Output everything in the listing exactly.

Content starts

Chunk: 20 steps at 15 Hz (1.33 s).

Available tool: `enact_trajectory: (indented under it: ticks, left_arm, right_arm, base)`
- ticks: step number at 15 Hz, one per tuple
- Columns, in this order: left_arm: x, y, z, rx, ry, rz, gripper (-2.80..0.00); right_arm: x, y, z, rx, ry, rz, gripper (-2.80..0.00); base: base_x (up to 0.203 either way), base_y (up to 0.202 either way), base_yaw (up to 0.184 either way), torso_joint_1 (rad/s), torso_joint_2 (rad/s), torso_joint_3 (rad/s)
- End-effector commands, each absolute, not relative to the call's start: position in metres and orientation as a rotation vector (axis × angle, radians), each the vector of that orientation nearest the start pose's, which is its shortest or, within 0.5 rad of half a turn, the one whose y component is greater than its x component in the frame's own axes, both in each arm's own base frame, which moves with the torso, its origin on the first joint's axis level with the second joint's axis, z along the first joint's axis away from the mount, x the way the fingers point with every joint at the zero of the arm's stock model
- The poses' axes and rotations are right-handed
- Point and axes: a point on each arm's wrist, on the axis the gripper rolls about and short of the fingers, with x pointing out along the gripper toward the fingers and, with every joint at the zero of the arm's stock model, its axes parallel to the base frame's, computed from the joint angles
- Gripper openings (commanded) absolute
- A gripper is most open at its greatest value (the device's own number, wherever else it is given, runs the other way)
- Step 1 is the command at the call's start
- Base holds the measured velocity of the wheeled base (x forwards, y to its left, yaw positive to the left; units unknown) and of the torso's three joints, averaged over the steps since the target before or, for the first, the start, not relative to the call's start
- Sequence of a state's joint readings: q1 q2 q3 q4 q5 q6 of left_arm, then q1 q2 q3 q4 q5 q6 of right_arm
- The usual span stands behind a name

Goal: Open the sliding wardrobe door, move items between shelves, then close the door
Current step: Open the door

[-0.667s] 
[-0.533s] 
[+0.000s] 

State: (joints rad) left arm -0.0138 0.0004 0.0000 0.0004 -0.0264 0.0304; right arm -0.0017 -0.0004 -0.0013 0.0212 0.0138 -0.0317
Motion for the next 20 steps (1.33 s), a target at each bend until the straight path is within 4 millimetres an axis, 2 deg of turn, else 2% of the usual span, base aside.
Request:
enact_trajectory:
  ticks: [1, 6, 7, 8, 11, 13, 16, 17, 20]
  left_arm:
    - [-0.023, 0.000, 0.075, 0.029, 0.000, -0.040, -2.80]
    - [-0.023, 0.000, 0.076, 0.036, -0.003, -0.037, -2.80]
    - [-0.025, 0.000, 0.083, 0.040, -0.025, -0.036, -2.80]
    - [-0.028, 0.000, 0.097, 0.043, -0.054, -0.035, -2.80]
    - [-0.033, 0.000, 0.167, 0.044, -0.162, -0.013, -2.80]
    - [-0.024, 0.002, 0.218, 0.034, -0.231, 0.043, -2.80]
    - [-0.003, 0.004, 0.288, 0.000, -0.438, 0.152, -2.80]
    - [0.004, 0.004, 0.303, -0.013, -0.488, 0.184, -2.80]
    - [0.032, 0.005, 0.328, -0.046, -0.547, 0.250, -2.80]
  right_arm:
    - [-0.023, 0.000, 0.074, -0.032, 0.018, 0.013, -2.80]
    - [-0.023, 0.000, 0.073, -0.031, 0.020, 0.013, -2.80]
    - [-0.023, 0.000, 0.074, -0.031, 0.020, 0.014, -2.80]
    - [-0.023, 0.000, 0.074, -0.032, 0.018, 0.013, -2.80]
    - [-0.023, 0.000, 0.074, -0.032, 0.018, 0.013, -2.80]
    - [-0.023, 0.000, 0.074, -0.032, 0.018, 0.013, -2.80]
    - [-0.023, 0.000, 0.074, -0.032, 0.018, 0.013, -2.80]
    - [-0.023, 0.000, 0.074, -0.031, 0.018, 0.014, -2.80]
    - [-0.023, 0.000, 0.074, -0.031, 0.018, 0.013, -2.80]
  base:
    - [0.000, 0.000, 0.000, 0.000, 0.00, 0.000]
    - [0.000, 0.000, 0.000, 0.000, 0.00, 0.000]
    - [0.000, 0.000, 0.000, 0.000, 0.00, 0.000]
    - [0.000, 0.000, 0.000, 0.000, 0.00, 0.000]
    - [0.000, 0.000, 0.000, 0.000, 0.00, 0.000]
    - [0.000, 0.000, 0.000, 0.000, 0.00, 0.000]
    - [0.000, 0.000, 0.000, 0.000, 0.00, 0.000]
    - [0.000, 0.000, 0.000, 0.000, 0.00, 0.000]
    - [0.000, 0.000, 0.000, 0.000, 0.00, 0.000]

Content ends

_RESULT BELOW:_
Chunk: 20 steps at 15 Hz (1.33 s).

Available tool: `enact_trajectory: (indented under it: ticks, left_arm, right_arm, base)`
- ticks: step number at 15 Hz, one per tuple
- Columns, in this order: left_arm: x, y, z, rx, ry, rz, gripper (-2.80..0.00); right_arm: x, y, z, rx, ry, rz, gripper (-2.80..0.00); base: base_x (up to 0.203 either way), base_y (up to 0.202 either way), base_yaw (up to 0.184 either way), torso_joint_1 (rad/s), torso_joint_2 (rad/s), torso_joint_3 (rad/s)
- End-effector commands, each absolute, not relative to the call's start: position in metres and orientation as a rotation vector (axis × angle, radians), each the vector of that orientation nearest the start pose's, which is its shortest or, within 0.5 rad of half a turn, the one whose y component is greater than its x component in the frame's own axes, both in each arm's own base frame, which moves with the torso, its origin on the first joint's axis level with the second joint's axis, z along the first joint's axis away from the mount, x the way the fingers point with every joint at the zero of the arm's stock model
- The poses' axes and rotations are right-handed
- Point and axes: a point on each arm's wrist, on the axis the gripper rolls about and short of the fingers, with x pointing out along the gripper toward the fingers and, with every joint at the zero of the arm's stock model, its axes parallel to the base frame's, computed from the joint angles
- Gripper openings (commanded) absolute
- A gripper is most open at its greatest value (the device's own number, wherever else it is given, runs the other way)
- Step 1 is the command at the call's start
- Base holds the measured velocity of the wheeled base (x forwards, y to its left, yaw positive to the left; units unknown) and of the torso's three joints, averaged over the steps since the target before or, for the first, the start, not relative to the call's start
- Sequence of a state's joint readings: q1 q2 q3 q4 q5 q6 of left_arm, then q1 q2 q3 q4 q5 q6 of right_arm
- The usual span stands behind a name

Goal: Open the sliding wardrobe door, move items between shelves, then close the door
Current step: Open the door

[-0.667s] 
[-0.533s] 
[+0.000s] 

State: (joints rad) left arm -0.0138 0.0004 0.0000 0.0004 -0.0264 0.0304; right arm -0.0017 -0.0004 -0.0013 0.0212 0.0138 -0.0317
Motion for the next 20 steps (1.33 s), a target at each bend until the straight path is within 4 millimetres an axis, 2 deg of turn, else 2% of the usual span, base aside.
Request:
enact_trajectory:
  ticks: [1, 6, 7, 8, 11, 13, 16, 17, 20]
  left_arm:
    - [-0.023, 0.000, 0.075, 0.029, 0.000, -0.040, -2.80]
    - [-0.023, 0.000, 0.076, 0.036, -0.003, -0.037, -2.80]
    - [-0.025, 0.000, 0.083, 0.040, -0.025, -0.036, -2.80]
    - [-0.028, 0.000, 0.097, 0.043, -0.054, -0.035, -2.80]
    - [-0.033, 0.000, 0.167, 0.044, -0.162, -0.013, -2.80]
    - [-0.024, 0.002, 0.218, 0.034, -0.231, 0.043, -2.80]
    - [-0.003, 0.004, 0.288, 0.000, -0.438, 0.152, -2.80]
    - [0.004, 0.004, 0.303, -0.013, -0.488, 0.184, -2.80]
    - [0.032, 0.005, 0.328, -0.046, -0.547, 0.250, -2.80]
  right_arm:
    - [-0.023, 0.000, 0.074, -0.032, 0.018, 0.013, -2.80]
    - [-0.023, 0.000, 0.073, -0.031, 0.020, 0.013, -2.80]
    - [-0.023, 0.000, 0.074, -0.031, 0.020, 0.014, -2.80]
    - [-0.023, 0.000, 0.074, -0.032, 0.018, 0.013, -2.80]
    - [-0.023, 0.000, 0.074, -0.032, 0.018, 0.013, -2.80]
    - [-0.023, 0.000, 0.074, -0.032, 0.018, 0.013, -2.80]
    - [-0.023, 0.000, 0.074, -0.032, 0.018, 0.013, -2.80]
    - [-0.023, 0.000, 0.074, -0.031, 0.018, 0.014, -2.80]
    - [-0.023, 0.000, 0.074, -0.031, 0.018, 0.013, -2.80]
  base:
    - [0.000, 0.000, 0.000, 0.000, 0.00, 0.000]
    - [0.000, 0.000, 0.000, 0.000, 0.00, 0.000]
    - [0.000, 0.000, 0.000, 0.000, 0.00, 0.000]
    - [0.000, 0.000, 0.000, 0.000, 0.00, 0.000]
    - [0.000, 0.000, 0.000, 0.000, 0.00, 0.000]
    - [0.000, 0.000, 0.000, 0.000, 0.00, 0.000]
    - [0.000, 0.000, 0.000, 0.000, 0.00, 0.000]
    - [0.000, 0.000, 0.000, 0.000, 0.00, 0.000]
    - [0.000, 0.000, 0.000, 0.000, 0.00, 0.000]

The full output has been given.